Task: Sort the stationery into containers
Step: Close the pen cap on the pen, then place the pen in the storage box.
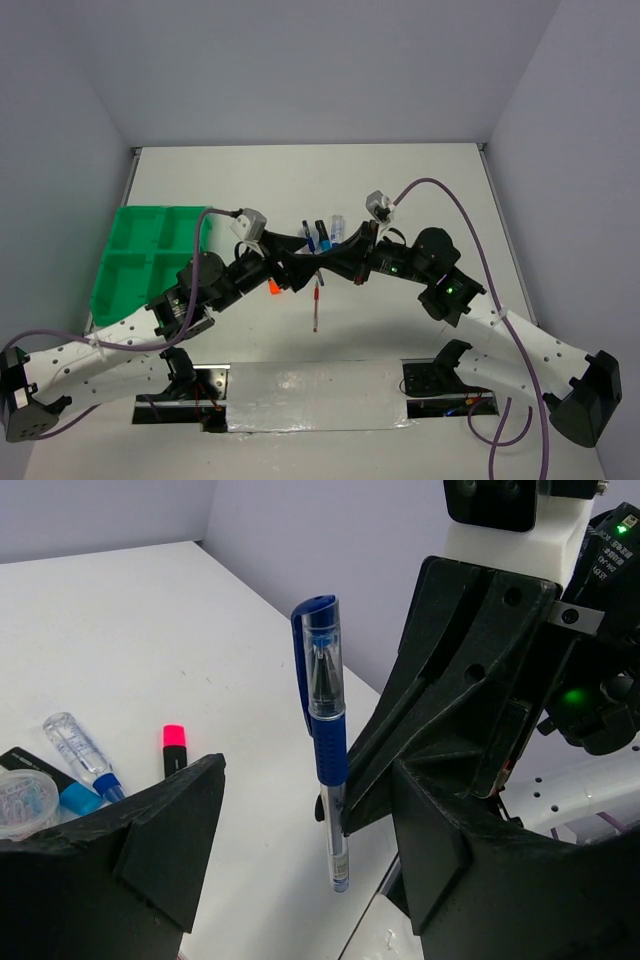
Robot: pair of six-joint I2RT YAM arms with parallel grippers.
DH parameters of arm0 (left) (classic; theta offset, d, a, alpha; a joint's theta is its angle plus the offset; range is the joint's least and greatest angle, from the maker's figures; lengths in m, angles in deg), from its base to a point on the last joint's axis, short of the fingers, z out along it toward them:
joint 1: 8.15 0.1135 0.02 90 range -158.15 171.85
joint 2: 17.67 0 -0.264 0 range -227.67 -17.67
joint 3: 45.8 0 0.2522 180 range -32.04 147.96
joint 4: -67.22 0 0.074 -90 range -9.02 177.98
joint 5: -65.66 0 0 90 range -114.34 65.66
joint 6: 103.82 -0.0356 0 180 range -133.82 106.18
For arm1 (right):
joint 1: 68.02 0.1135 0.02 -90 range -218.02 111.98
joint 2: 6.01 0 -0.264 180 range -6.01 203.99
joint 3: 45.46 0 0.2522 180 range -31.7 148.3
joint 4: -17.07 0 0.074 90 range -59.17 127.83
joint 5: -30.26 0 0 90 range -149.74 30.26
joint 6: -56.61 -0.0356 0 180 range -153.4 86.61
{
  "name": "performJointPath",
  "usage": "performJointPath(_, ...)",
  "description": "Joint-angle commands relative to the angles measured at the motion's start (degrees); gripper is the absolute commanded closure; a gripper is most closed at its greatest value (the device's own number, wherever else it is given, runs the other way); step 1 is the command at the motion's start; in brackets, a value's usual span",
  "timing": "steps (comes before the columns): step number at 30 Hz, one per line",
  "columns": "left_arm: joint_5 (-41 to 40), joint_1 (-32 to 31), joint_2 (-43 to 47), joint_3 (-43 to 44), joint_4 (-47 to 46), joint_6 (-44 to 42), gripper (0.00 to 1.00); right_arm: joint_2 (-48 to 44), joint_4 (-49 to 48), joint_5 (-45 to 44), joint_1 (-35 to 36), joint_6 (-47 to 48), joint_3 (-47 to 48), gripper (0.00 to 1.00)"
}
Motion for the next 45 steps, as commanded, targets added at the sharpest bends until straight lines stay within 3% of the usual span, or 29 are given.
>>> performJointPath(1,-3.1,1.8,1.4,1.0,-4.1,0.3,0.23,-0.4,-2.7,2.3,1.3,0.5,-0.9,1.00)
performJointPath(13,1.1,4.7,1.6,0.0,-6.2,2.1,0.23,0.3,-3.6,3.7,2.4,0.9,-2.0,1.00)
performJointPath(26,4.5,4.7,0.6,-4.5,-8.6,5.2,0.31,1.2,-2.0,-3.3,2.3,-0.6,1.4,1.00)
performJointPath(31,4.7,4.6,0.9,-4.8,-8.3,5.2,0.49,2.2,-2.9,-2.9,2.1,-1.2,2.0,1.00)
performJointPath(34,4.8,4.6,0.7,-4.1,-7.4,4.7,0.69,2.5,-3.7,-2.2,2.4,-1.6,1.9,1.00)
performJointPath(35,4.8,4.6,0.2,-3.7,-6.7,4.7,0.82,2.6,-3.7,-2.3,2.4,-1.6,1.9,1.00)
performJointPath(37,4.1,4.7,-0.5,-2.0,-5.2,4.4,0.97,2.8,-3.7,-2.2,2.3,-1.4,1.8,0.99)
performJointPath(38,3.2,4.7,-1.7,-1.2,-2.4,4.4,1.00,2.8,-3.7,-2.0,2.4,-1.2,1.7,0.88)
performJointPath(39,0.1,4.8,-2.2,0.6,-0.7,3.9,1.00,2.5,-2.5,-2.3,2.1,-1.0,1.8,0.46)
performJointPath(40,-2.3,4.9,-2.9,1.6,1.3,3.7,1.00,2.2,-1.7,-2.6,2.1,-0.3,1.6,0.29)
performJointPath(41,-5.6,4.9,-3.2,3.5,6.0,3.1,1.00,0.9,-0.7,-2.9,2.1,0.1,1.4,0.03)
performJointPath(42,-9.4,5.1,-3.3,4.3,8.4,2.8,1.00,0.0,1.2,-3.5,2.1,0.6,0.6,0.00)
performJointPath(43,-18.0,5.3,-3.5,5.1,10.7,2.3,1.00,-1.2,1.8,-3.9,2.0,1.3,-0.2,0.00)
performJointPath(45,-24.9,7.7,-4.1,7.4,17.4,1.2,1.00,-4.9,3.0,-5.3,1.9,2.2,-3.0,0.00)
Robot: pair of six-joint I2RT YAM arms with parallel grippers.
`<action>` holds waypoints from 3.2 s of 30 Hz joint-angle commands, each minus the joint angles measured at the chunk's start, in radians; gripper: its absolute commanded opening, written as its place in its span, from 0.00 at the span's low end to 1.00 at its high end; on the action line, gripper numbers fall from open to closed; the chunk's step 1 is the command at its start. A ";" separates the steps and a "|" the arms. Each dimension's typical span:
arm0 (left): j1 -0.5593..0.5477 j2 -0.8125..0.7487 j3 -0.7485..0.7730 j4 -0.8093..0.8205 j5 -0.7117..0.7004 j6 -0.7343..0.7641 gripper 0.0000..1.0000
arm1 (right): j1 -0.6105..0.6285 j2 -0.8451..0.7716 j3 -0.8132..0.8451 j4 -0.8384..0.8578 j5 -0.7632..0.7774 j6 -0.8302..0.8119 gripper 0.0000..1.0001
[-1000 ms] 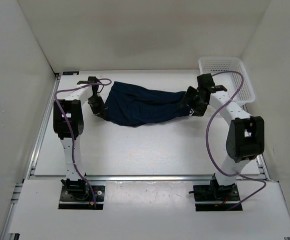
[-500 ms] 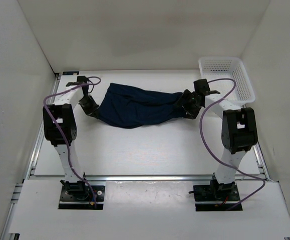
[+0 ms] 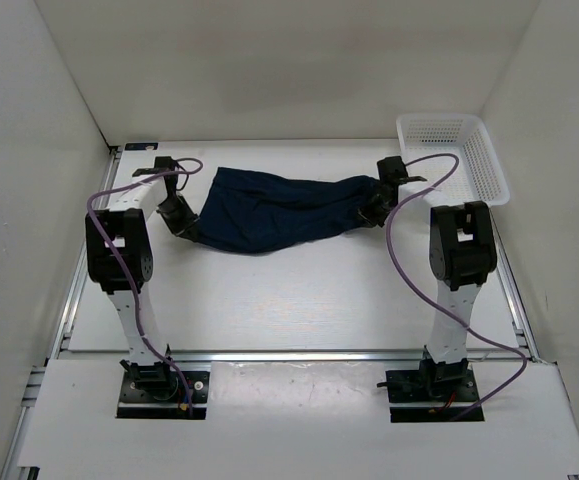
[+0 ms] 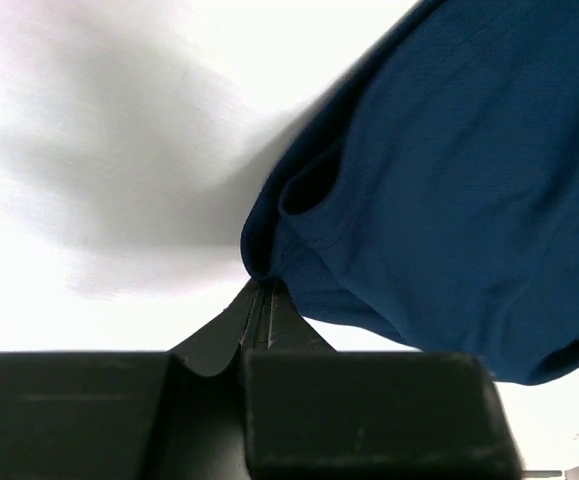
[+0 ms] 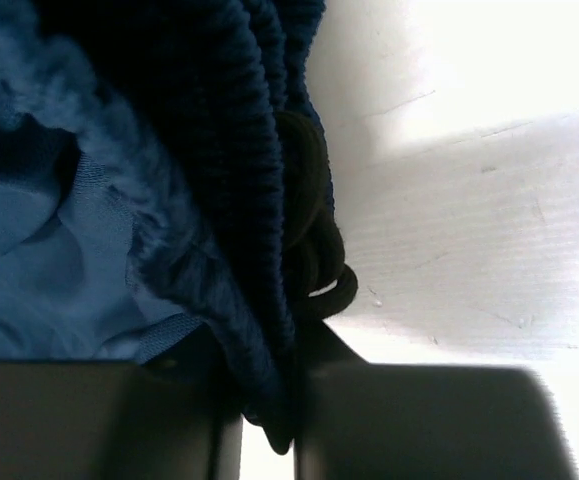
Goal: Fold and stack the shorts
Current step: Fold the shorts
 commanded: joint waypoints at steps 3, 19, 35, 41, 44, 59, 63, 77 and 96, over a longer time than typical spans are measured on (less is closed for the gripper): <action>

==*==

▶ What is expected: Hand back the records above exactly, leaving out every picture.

▶ Written response:
Task: Sort the stationery into containers
Step: Close the pen cap on the pen, then place the pen in the storage box.
Robot: pair of six-joint I2RT YAM arms with parallel grippers.
DH parameters of arm0 (left) (classic; theta offset, d, a, alpha; a joint's theta is its angle plus the offset; range is the joint's least and greatest angle, from the maker's figures; lengths in m, angles in deg), from its base to a point on the last joint's axis, short of the fingers, z out along it toward them:
joint 1: 8.15 0.1135 0.02 90 range -158.15 171.85
joint 2: 17.67 0 -0.264 0 range -227.67 -17.67
joint 3: 45.8 0 0.2522 180 range -32.04 147.96
joint 4: -67.22 0 0.074 -90 range -9.02 177.98
joint 5: -65.66 0 0 90 range -114.34 65.66
joint 6: 103.82 -0.0356 0 180 range -133.82 106.18
For arm1 (right):
joint 1: 68.02 0.1135 0.02 -90 range -218.02 111.98
joint 2: 6.01 0 -0.264 180 range -6.01 203.99
joint 3: 45.46 0 0.2522 180 range -31.7 148.3
joint 4: -17.07 0 0.074 90 range -59.17 127.83
joint 5: -30.26 0 0 90 range -149.74 30.26
joint 6: -56.61 -0.0356 0 180 range -153.4 86.61
{
  "name": "performJointPath",
  "usage": "performJointPath(_, ...)",
  "description": "Joint-angle commands relative to the angles measured at the motion's start (degrees); gripper is the absolute commanded closure; a gripper is most closed at its greatest value (the device's own number, wherever else it is given, runs the other way); step 1 is the command at the motion's start; in brackets, a value's usual span",
  "timing": "steps (comes before the columns): step number at 30 Hz, one per line",
  "columns": "left_arm: joint_5 (-41 to 40), joint_1 (-32 to 31), joint_2 (-43 to 47), joint_3 (-43 to 44), joint_4 (-47 to 46), joint_6 (-44 to 42), gripper (0.00 to 1.00); right_arm: joint_2 (-48 to 44), joint_4 (-49 to 48), joint_5 (-45 to 44), joint_1 (-35 to 36), joint_6 (-47 to 48), joint_3 (-47 to 48), gripper (0.00 to 1.00)"
}
Motion for the next 45 steps, as commanded, targets added at the sharpest bends until straight lines stay within 3% of the usual span, or 29 are given.
>>> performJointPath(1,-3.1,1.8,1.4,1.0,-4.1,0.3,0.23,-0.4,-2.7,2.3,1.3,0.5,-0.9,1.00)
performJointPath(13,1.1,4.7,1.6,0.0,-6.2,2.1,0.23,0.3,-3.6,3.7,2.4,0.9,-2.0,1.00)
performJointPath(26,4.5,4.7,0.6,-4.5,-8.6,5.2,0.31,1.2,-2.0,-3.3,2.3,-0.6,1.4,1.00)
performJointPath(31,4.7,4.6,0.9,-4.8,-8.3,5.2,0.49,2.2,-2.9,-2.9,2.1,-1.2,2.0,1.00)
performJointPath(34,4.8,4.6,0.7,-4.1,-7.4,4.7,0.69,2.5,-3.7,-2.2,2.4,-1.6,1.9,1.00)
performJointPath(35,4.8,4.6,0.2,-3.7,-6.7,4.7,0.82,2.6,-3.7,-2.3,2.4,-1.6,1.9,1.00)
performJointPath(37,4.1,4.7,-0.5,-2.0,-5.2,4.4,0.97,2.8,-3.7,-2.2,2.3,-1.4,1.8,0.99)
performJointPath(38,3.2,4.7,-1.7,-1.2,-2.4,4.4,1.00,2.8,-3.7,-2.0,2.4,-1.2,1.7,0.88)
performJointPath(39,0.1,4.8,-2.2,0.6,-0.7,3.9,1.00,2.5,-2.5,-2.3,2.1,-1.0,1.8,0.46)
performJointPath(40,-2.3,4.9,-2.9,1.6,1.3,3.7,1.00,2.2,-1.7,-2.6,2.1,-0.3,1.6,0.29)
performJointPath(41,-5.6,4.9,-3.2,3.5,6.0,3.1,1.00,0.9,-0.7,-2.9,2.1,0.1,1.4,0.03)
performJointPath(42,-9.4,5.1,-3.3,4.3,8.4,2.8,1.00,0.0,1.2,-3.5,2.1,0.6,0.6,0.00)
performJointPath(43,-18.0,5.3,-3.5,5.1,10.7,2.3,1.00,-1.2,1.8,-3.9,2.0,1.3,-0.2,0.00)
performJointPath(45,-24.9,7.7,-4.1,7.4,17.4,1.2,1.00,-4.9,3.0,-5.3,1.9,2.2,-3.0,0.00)
Robot: pair of six-joint I2RT YAM arms with parallel grippers.
`<action>` holds waypoints from 3.2 s of 30 Hz joint-angle commands, each minus the joint angles measured at the chunk's start, in radians; gripper: its absolute commanded opening, written as its place in its span, from 0.00 at the span's low end to 1.00 at its high end; on the action line, gripper numbers fall from open to closed; the chunk's step 1 is the command at its start. A ";" separates the steps and a "|" the arms. Each dimension's typical span:
arm0 (left): j1 -0.5593..0.5477 j2 -0.8125..0.7487 j3 -0.7485..0.7730 j4 -0.8093..0.8205 j5 -0.7117..0.7004 j6 -0.7343..0.7641 gripper 0.0000..1.0000
arm1 (right): j1 -0.6105..0.6285 j2 -0.8451..0.7716 j3 -0.8132..0.8451 j4 -0.8384..0.8578 j5 -0.7632..0.7774 j6 -0.8302..0.8119 gripper 0.0000..1.0001
[-1000 ms] 
[-500 ms] 
[+0 ms] 
[+0 ms] 
[+0 ms] 
Goal: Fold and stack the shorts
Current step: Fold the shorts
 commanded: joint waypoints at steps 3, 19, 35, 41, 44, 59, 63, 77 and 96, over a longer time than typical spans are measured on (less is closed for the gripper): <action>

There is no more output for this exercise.